## Description of the task
Tell how many lines in the data below include the word "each". The answer is the number only.

## Supplied data
Content starts

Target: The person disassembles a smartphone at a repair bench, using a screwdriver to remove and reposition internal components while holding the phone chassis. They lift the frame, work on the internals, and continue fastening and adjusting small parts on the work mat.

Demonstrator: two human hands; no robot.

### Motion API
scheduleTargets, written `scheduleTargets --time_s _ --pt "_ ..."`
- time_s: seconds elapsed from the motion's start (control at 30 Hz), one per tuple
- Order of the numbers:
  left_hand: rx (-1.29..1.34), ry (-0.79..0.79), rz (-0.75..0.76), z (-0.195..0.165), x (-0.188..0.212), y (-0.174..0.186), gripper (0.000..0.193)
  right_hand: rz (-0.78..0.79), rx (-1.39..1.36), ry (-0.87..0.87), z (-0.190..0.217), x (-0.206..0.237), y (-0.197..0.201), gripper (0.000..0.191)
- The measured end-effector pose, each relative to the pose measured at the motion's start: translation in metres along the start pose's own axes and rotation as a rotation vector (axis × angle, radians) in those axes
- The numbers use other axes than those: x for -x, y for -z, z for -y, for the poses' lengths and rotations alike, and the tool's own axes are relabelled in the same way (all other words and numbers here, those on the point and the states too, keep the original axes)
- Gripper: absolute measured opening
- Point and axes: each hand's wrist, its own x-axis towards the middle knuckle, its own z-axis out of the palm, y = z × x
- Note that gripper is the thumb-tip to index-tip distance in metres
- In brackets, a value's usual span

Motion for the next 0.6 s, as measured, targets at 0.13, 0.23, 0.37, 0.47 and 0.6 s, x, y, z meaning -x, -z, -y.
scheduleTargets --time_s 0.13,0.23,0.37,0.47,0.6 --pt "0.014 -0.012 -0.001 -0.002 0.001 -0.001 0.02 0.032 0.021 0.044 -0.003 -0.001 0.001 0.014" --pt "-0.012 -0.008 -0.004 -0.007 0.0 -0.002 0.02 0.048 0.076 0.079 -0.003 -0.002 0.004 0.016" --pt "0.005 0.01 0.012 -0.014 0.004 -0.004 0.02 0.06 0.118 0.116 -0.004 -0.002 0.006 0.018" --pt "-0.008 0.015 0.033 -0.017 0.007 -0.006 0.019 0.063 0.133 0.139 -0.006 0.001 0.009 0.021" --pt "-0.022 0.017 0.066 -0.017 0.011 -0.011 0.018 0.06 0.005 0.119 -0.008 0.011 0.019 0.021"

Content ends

## Solution for this task
2